- **Required work**
Take the entries below and print, exactly, the stretch from the line containing "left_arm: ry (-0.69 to" through the line containing "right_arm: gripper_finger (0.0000", both included.

== Material to process ==

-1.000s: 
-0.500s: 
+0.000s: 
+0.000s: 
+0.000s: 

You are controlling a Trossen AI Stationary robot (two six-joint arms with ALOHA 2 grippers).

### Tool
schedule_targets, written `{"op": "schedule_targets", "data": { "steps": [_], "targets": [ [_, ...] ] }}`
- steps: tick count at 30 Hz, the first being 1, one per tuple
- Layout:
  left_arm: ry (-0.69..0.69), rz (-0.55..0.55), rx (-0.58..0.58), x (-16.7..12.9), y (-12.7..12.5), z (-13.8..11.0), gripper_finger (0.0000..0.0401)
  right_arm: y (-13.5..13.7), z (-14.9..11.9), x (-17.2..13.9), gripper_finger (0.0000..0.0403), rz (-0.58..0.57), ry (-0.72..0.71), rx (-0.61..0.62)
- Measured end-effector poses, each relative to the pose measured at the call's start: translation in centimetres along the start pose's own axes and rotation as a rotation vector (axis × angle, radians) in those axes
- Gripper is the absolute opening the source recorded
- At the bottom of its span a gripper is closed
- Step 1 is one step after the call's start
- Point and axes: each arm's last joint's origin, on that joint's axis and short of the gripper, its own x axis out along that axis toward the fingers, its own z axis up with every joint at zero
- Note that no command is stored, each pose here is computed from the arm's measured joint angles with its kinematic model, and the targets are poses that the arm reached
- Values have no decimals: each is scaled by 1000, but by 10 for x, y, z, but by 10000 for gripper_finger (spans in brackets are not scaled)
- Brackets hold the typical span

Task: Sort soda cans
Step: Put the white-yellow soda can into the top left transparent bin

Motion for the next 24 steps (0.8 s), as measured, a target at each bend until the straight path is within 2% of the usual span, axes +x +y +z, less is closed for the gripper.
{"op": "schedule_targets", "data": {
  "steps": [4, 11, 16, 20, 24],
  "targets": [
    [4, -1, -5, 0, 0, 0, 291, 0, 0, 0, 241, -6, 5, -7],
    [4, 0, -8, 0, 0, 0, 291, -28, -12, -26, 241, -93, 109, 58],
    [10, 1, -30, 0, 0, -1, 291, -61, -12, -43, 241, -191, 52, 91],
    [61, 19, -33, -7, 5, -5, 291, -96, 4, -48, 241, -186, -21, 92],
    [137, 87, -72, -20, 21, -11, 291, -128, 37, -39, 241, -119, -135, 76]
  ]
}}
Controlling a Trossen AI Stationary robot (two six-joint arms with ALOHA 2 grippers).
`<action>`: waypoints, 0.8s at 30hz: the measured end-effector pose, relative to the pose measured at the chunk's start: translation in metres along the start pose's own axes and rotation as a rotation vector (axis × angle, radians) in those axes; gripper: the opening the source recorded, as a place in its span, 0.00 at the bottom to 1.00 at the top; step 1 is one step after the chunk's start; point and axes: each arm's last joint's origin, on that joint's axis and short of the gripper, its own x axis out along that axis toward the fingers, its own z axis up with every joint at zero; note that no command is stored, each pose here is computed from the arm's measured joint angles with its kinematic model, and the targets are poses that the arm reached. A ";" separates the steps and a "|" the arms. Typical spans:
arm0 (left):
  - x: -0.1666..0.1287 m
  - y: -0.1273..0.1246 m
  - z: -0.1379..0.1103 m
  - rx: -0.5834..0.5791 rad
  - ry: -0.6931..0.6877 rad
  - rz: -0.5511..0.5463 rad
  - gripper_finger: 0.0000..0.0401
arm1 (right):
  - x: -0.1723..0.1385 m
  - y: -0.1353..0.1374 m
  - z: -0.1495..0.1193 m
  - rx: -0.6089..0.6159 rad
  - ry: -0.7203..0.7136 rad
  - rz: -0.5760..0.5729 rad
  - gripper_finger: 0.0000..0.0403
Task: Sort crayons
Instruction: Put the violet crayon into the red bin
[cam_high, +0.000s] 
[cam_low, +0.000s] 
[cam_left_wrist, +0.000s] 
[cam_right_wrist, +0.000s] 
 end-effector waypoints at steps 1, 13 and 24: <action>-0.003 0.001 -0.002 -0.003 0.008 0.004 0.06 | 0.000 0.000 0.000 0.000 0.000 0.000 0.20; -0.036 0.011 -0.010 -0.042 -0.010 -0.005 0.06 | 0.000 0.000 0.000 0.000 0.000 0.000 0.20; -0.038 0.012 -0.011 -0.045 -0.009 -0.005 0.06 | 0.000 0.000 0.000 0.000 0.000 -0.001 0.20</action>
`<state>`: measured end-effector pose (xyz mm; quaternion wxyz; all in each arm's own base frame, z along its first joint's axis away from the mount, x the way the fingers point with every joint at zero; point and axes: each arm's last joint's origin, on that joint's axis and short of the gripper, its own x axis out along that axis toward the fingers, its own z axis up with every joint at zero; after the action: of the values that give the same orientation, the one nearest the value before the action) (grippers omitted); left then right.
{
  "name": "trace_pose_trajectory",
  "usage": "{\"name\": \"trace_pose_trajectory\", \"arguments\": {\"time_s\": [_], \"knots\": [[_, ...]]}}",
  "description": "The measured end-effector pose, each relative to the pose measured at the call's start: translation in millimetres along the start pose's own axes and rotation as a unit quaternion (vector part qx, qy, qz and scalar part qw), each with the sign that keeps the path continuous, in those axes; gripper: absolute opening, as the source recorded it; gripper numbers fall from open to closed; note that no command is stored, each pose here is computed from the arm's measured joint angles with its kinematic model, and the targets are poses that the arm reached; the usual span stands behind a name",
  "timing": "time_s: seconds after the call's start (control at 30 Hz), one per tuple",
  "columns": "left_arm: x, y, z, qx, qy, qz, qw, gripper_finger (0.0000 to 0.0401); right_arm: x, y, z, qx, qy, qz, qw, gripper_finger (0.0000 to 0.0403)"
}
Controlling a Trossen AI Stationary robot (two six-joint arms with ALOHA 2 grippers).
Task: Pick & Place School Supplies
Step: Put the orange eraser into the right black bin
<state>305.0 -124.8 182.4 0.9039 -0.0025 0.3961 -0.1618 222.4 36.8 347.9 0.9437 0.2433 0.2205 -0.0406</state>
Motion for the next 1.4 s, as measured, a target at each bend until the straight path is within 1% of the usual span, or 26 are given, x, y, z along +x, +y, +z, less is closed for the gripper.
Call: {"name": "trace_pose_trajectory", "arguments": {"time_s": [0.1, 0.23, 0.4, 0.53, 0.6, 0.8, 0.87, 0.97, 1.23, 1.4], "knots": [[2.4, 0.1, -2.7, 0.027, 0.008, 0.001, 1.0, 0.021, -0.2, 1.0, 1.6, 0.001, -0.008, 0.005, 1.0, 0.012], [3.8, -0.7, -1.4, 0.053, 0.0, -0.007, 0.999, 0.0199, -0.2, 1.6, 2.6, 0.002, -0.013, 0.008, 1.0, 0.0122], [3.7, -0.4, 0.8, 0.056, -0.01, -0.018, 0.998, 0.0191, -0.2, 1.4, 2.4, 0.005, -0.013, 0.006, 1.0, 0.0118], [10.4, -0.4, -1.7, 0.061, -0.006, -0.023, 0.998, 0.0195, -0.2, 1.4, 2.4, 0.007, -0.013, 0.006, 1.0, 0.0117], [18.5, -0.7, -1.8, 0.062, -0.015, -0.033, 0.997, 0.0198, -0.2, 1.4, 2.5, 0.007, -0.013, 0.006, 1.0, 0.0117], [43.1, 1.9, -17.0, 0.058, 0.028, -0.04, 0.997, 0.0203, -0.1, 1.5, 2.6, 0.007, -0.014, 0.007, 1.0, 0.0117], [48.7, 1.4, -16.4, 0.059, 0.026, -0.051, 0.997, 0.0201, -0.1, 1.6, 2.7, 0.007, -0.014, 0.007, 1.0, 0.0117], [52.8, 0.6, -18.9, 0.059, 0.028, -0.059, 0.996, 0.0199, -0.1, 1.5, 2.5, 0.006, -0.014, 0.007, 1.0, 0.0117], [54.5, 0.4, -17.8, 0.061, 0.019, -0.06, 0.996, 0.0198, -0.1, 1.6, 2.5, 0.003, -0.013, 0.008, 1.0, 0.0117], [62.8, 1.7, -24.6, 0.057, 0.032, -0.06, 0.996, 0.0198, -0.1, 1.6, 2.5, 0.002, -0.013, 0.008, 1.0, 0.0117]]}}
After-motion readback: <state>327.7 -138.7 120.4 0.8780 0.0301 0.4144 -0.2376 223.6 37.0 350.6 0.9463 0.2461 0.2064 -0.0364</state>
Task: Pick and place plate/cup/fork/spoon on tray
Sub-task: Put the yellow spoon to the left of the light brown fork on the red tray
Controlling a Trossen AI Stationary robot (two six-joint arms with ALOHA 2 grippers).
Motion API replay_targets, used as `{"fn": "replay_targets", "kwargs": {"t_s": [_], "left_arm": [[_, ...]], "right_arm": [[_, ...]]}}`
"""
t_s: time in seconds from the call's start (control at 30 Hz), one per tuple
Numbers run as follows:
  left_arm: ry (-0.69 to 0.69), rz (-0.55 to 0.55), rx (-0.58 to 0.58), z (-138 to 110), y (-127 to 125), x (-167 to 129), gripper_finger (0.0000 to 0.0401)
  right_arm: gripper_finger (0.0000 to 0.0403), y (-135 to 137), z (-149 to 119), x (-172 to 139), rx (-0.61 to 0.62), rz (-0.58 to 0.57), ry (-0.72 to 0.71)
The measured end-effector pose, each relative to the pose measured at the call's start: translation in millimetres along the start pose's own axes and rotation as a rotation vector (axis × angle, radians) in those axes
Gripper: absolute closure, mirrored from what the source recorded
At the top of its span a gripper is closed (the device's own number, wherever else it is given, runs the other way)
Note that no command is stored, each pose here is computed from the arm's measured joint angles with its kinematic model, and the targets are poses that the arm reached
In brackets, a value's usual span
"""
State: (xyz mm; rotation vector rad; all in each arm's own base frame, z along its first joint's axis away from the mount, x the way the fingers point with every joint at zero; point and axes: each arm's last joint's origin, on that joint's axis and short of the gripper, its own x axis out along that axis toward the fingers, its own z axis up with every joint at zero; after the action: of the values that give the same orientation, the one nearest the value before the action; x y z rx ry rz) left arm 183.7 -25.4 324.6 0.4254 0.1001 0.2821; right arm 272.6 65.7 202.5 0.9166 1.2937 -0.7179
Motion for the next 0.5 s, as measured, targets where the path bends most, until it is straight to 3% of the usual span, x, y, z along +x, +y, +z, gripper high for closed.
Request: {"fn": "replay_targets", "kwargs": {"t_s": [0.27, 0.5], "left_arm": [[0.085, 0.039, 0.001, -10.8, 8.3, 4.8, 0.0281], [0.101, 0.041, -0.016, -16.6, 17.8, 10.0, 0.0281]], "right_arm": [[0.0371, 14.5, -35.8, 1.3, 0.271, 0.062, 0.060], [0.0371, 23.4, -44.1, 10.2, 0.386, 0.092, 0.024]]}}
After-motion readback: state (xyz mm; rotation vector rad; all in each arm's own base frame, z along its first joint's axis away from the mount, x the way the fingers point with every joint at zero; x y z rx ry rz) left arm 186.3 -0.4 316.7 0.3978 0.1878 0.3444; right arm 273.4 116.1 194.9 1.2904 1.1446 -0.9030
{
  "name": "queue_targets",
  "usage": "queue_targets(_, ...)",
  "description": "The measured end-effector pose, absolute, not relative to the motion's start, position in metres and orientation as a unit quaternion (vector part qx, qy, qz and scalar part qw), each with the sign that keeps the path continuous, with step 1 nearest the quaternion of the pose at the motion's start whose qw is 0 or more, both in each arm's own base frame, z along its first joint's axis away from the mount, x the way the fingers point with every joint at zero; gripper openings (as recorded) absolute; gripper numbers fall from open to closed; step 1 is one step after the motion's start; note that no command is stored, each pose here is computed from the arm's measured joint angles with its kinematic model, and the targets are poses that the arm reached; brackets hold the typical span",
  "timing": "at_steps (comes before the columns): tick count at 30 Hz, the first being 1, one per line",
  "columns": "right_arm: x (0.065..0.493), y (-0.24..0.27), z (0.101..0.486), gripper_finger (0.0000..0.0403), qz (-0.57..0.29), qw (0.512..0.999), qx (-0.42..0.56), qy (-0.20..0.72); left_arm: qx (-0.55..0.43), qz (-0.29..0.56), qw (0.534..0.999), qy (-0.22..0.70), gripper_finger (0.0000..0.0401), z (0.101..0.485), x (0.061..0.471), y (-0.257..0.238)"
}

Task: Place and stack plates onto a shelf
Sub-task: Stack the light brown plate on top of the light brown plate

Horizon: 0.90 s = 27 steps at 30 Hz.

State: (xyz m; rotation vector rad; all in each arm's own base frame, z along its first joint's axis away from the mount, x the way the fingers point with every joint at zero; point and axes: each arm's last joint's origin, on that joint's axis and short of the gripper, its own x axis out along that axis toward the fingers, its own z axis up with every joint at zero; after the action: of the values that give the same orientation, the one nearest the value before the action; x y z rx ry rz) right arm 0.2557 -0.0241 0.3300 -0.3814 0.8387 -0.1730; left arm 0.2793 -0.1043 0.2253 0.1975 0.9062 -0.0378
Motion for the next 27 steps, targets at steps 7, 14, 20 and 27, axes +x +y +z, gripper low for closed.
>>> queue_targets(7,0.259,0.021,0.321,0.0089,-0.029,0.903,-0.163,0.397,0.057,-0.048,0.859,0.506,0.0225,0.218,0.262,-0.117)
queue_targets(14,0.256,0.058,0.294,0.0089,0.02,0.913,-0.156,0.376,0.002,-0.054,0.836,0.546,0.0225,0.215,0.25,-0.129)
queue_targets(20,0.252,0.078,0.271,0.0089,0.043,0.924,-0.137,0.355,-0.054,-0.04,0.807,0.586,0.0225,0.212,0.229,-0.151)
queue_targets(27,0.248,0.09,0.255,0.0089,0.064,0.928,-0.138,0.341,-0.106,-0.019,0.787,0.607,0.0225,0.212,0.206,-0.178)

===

- **Solved exercise**
  left_arm: ry (-0.69 to 0.69), rz (-0.55 to 0.55), rx (-0.58 to 0.58), z (-138 to 110), y (-127 to 125), x (-167 to 129), gripper_finger (0.0000 to 0.0401)
  right_arm: gripper_finger (0.0000 to 0.0403), y (-135 to 137), z (-149 to 119), x (-172 to 139), rx (-0.61 to 0.62), rz (-0.58 to 0.57), ry (-0.72 to 0.71)

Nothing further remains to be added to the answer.